Echoing previous findings, a new study found that female faculty, even those with a publishing history, are paid less than their male counterparts. After examining salary data for more than 2,300 tenured professors working in science, technology, engineering and mathematics fields, researchers at 17 US universities identified a gender pay gap. The average charge in the class and the individual’s h-index, a measure that reflects how many papers they have published and how often those papers have been cited. For example, among teachers with a relatively high h-index of 49, women were paid about $6,000 more than their male counterparts. The authors of the study, The one on the press Scientometrics and is available as a preprint on ResearchGate.They say the findings highlight the need for universities to examine the fairness of faculty pay.

Excavated deforestation

In the year Just four countries accounted for 81% of tropical forest loss caused by industrial mining in 2019. According to a study Published this week Proceedings of the National Academy of Sciences. Indonesia, the largest contributor, mainly mines coal, while others mine gold and aluminum ore. Since 2014, forest loss has decreased by 45%, mainly due to lower mining prices and restrictions on coal mining in Indonesia. Overall, agriculture is still a major cause of deforestation.
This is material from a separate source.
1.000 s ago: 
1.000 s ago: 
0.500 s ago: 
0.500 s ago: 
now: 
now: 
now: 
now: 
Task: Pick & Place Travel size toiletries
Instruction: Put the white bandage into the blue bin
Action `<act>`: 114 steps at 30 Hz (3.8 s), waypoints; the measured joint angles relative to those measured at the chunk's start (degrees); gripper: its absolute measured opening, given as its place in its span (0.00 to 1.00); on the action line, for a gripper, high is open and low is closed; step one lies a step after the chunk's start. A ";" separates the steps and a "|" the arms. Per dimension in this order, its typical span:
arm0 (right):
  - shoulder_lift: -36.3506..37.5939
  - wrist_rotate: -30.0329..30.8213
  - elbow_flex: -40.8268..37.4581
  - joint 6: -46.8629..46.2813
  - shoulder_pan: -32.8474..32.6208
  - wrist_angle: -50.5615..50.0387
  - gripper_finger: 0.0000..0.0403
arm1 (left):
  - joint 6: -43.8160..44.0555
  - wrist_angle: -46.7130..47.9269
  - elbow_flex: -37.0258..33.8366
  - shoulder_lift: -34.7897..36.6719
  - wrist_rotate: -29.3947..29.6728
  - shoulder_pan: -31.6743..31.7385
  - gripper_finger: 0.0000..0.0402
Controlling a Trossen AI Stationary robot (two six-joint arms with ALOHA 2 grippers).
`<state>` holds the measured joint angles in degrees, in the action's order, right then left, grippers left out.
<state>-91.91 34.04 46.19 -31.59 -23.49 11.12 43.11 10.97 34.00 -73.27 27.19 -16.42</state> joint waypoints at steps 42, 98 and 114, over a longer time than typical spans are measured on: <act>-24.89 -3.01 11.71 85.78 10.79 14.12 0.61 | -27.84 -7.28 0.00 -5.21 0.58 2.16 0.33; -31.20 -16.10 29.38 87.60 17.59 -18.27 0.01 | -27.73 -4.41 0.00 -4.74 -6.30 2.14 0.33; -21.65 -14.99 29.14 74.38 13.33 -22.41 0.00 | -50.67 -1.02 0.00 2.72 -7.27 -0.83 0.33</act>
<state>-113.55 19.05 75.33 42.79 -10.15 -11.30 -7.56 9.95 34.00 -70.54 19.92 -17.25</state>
A graph showing deforestation
(Graphic) K. FranklinScience; (Data) S. Jill inter alia. PNAS119 (38) E2118273119 (2022)
Geography

America changes disgusting place names.

Department of the Interior (DOI) last week Name removed Around 650 peaks, creeks, buttes and other geographic features throughout the United States are used as insults to Native American women. Secretary Deb Holland, the first Native American cabinet member in the US government, formed a committee to consider more than 1,000 ideas for new names. Federal agencies, including the US Geological Survey, update their maps. Museums also update databases for specimens collected near sites on the list. “It is important that our collections reflect the values ​​of diversity and inclusion,” said Carol Butler, assistant director of collections at the Smithsonian Institution’s National Museum of Natural History. The museum turns over hundreds of cases in an online database, mostly for plant specimens collected at sites with offensive names. DOI continues to accept suggestions for other names that need to be changed.

health care

The hidden costs of sexual assault

People who seek emergency care after sexual assault can also be burdened with heavy medical bills. In the year Looking at nearly 113,000 emergency room visits for sexual assault in 2019, researchers found that 16% of those assaulted had no health insurance and had to pay an average of nearly $3,700. Pregnant individuals who were sexually assaulted filed the highest charges, averaging more than $4,500. Such costs may discourage people from reporting their experiences or seeking help. Alert the authors of the studyPublished this week by New England Journal of Medicine. They also write that low-income women and girls—who are disproportionately vulnerable to sexual assault—are particularly vulnerable to medical malpractice.